• Task item
An exact reproduction of the lines below, from the first through the one with "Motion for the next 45", is the whole answer; pictures have no place in it.

• Collected data
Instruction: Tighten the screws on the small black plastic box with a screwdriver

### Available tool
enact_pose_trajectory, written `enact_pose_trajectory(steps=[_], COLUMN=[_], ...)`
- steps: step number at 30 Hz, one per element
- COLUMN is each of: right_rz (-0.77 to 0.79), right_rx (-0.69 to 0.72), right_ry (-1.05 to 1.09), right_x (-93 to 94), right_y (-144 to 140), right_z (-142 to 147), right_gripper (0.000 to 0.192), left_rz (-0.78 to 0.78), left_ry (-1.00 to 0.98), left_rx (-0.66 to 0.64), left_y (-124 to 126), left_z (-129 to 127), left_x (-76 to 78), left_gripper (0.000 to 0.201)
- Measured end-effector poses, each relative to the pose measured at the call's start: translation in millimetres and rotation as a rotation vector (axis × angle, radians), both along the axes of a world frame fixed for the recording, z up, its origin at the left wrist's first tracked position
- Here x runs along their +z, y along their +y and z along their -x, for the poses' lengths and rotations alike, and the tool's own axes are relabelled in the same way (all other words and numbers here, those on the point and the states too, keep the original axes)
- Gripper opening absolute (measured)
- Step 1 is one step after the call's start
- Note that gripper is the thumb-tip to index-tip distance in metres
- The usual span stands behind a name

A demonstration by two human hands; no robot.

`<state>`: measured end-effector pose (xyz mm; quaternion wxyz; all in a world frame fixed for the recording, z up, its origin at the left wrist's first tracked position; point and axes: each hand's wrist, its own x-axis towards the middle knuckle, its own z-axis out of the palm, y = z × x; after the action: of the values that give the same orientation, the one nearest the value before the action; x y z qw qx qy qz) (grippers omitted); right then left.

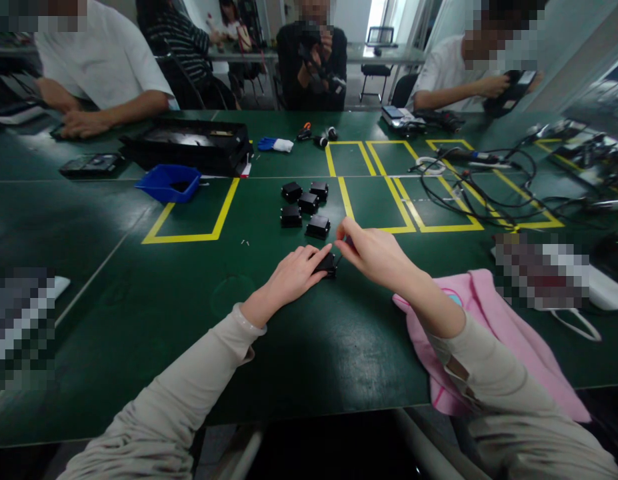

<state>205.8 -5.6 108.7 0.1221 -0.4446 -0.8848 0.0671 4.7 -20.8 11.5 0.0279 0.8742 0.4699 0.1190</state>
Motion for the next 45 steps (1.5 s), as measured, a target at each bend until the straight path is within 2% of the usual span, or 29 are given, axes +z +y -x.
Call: enact_pose_trajectory(steps=[11,17,21,28,34,40,45], right_rz=[-0.012,-0.006,-0.013,-0.015,0.003,0.034,0.009], right_rx=[0.0,0.013,0.001,-0.001,-0.007,0.017,0.001], right_ry=[-0.039,0.013,-0.02,0.018,-0.024,0.032,0.007], right_x=[1.1,1.8,0.6,-0.7,0.6,3.4,0.6], right_y=[-0.4,-1.6,-0.3,-0.6,0.2,-1.5,-0.1], right_z=[-0.1,0.8,0.7,-0.3,0.2,0.3,0.9], right_gripper=[0.027,0.025,0.03,0.024,0.025,0.023,0.031], left_rz=[-0.001,0.004,-0.007,-0.005,-0.003,-0.01,-0.007], left_ry=[0.01,-0.007,0.0,0.001,0.0,0.0,0.005], left_rx=[0.006,-0.008,-0.006,-0.003,0.0,-0.007,-0.004], left_y=[0.0,-0.4,-0.5,0.2,0.4,-0.4,0.0], left_z=[-0.5,-0.5,-0.2,-0.1,0.3,0.3,0.4], left_x=[1.2,2.3,2.0,0.4,-0.2,0.6,0.5], left_gripper=[0.053,0.053,0.051,0.056,0.053,0.056,0.054])
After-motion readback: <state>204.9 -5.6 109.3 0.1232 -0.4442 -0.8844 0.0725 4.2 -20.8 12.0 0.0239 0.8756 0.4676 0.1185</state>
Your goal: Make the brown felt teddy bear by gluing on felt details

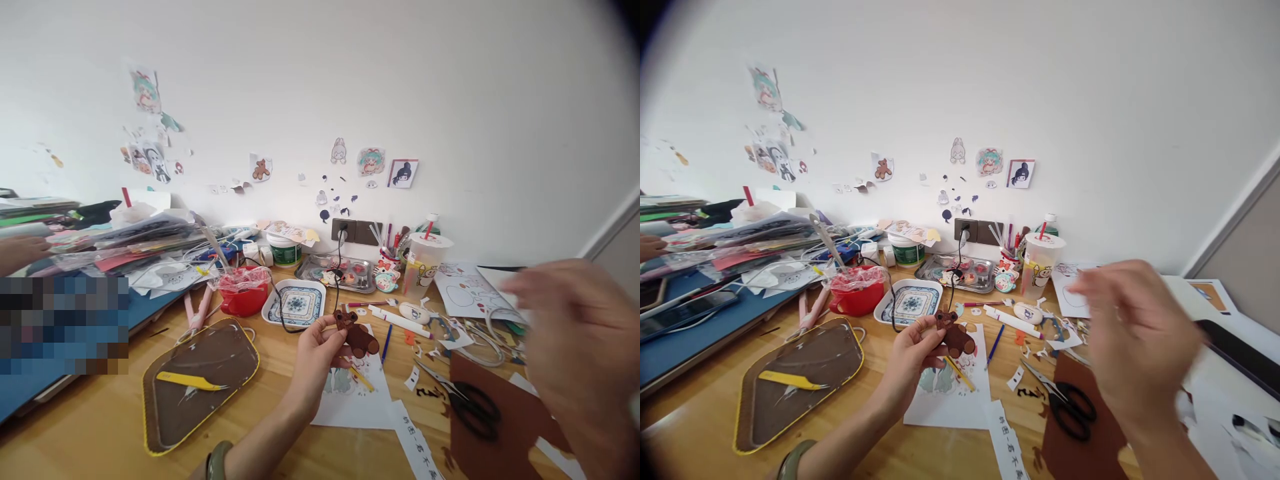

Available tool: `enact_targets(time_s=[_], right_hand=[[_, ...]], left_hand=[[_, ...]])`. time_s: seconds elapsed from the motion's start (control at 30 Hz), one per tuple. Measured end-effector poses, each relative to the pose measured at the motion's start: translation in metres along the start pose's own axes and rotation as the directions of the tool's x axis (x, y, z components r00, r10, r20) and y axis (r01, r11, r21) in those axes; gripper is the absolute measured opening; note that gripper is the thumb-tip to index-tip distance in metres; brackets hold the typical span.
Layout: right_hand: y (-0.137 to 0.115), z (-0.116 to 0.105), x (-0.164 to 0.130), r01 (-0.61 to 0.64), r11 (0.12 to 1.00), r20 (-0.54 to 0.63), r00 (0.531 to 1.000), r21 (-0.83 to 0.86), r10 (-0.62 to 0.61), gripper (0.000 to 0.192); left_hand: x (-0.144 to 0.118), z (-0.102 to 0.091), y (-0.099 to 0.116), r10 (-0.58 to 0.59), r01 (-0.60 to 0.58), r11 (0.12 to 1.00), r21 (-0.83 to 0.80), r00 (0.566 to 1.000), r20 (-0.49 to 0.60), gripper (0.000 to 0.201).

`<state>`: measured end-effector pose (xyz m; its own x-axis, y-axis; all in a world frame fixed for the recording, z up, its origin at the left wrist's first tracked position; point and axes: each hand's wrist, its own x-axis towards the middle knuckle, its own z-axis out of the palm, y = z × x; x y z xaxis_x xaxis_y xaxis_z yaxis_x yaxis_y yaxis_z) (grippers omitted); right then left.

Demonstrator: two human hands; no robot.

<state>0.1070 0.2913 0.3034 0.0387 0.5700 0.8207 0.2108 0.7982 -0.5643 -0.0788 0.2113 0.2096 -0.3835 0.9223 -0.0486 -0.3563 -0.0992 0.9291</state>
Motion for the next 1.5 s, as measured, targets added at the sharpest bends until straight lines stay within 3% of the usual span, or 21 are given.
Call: enact_targets(time_s=[0.03,0.07,0.1,0.13,0.2,0.23,0.3,0.37,0.5,0.63,0.83,1.0,1.1,1.33,1.43,1.5], right_hand=[[0.008,0.004,-0.003,-0.014,0.992,0.114,0.993,-0.126,0.028,0.01],[0.016,0.009,-0.007,-0.089,0.981,0.253,0.959,-0.173,0.132,0.024],[0.023,0.016,-0.014,-0.244,0.956,0.5,0.815,-0.161,0.293,0.03],[0.028,0.024,-0.021,-0.306,0.939,0.66,0.674,-0.159,0.332,0.027],[0.03,0.037,-0.035,-0.382,0.913,0.834,0.448,-0.147,0.321,0.029],[0.029,0.043,-0.041,-0.411,0.901,0.879,0.368,-0.139,0.304,0.031],[0.024,0.049,-0.049,-0.469,0.873,0.912,0.288,-0.133,0.294,0.031],[0.02,0.053,-0.052,-0.515,0.847,0.903,0.291,-0.131,0.316,0.031],[0.018,0.057,-0.054,-0.562,0.817,0.853,0.36,-0.125,0.378,0.03],[0.013,0.061,-0.063,-0.57,0.814,0.83,0.397,-0.111,0.391,0.028],[0.006,0.064,-0.071,-0.558,0.825,0.769,0.488,-0.089,0.413,0.028],[0.007,0.064,-0.071,-0.628,0.776,0.793,0.445,-0.054,0.416,0.03],[0.007,0.062,-0.068,-0.667,0.744,0.793,0.435,-0.033,0.426,0.033],[0.009,0.058,-0.058,-0.693,0.72,0.745,0.474,-0.011,0.469,0.033],[0.009,0.059,-0.058,-0.697,0.717,0.744,0.47,-0.016,0.474,0.031],[0.009,0.06,-0.059,-0.695,0.719,0.747,0.466,-0.023,0.474,0.03]], left_hand=[[0.0,0.0,0.001,0.0,0.0,1.0,-0.001,1.0,-0.003,0.025],[0.0,0.0,0.001,0.001,-0.001,1.0,0.0,1.0,-0.008,0.025],[0.0,0.0,0.002,0.002,-0.002,1.0,0.002,1.0,-0.014,0.025],[0.0,0.0,0.003,0.004,-0.004,1.0,0.006,1.0,-0.019,0.026],[0.001,-0.001,0.004,0.01,-0.009,1.0,0.018,1.0,-0.028,0.028],[0.001,-0.001,0.005,0.016,-0.015,1.0,0.024,0.999,-0.033,0.029],[0.001,-0.001,0.007,0.031,-0.03,0.999,0.032,0.999,-0.044,0.032],[-0.001,-0.001,0.01,0.056,-0.054,0.998,0.036,0.997,-0.061,0.036],[-0.003,0.0,0.012,0.098,-0.092,0.993,0.07,0.991,-0.092,0.032],[0.001,-0.003,0.008,0.109,-0.093,0.986,0.138,0.988,-0.114,0.018],[0.004,-0.007,0.002,0.172,-0.14,0.964,0.228,0.977,-0.126,0.018],[-0.006,-0.006,0.006,0.365,-0.31,0.884,0.349,0.925,-0.104,0.011],[-0.005,-0.01,0.011,0.447,-0.37,0.851,0.372,0.882,-0.146,0.015],[0.024,-0.039,0.021,0.427,-0.375,0.904,0.204,0.809,-0.405,0.035],[0.025,-0.038,0.021,0.419,-0.368,0.908,0.2,0.811,-0.408,0.042],[0.02,-0.032,0.019,0.424,-0.364,0.904,0.227,0.835,-0.351,0.032]])
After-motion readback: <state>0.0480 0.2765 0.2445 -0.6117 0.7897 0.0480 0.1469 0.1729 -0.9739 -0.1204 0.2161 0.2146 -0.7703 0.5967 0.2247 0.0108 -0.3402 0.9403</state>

• Expected answer
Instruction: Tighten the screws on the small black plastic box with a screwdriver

### Available tool
enact_pose_trajectory, written `enact_pose_trajectory(steps=[_], COLUMN=[_], ...)`
- steps: step number at 30 Hz, one per element
- COLUMN is each of: right_rz (-0.77 to 0.79), right_rx (-0.69 to 0.72), right_ry (-1.05 to 1.09), right_x (-93 to 94), right_y (-144 to 140), right_z (-142 to 147), right_gripper (0.000 to 0.192), left_rz (-0.78 to 0.78), left_ry (-1.00 to 0.98), left_rx (-0.66 to 0.64), left_y (-124 to 126), left_z (-129 to 127), left_x (-76 to 78), left_gripper (0.000 to 0.201)
- Measured end-effector poses, each relative to the pose measured at the call's start: translation in millimetres and rotation as a rotation vector (axis × angle, radians), both along the axes of a world frame fixed for the recording, z up, its origin at the left wrist's first tracked position
- Here x runs along their +z, y along their +y and z along their -x, for the poses' lengths and rotations alike, and the tool's own axes are relabelled in the same way (all other words and numbers here, those on the point and the states too, keep the original axes)
- Gripper opening absolute (measured)
- Step 1 is one step after the call's start
- Note that gripper is the thumb-tip to index-tip distance in metres
- The usual span stands behind a name

A demonstration by two human hands; no robot.

`<state>`: measured end-effector pose (xyz mm; quaternion wxyz; all in a world frame fixed for the recording, z up, its origin at the left wrist's first tracked position; point and axes: each hand's wrist, its own x-axis towards the middle knuckle, its own z-axis out of the palm, y = z × x; after the action: of the values that give the same orientation, the one nearest the value before the action; x y z qw qx qy qz) (grippers omitted); right then left.


<state>205.8 -5.6 108.7 0.1221 -0.4446 -0.8848 0.0671 4.7 -20.8 11.5 0.0279 0.8742 0.4699 0.1190</state>
Motion for the next 45 steps (1.5 s), as measured, a target at each bend until the straight path is within 2% of the usual span, or 29 are given, axes +z +y -x.

For this exercise, nothing further remains to be done.